- Exercise goal:
Read the data below. Every line holding the string "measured" must be copied.

______

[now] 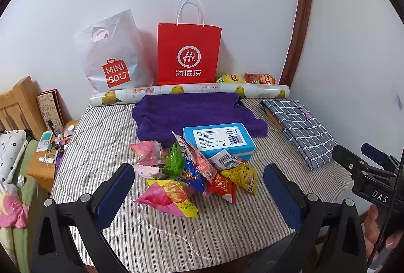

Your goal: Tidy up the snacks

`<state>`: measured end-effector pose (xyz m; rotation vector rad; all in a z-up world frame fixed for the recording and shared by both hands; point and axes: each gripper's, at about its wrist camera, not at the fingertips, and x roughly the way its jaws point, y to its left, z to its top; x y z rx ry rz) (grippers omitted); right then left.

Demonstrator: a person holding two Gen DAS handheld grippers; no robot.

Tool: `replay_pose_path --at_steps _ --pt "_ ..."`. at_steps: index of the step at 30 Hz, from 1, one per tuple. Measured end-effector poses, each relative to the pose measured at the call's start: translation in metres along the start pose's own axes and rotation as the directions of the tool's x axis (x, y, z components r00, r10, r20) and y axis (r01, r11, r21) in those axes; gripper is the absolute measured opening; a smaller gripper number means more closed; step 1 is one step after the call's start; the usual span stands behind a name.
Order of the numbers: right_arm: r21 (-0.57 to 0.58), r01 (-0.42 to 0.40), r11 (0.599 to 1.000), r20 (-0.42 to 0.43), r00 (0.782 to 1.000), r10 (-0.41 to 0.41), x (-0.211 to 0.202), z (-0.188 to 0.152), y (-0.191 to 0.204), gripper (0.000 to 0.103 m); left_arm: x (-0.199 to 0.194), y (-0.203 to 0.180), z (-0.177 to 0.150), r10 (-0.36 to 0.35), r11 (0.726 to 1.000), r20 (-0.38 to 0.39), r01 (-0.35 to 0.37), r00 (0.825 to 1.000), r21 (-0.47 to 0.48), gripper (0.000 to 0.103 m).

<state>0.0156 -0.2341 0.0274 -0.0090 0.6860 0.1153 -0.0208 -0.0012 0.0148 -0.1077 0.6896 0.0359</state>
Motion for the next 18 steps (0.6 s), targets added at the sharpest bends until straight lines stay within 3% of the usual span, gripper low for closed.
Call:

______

- Answer space:
`<state>`: measured end-effector pose (xyz m; rotation vector rad; all in a z-up world frame fixed for the recording and shared by both hands; point and axes: each gripper's, at about its wrist camera, not at the fingertips, and x roughly the way its jaws point, y to its left, z to its top; x y z rx ry rz) (grippers omitted); right then left.
Tool: `replay_pose_path --at_steps _ --pt "_ ..."`. at_steps: index of the step at 30 Hz, from 1, one per tuple. Measured end-effector poses, each relative to the pose measured at the call's start: translation in metres along the start pose's own axes and rotation as the directions of the tool's x axis (x, y, z components r00, r10, r20) and y axis (r01, r11, r21) in those axes; gripper is the absolute measured opening; a smaller gripper number means more closed; step 1 is one step after the call's start; the usual span stands behind a name.

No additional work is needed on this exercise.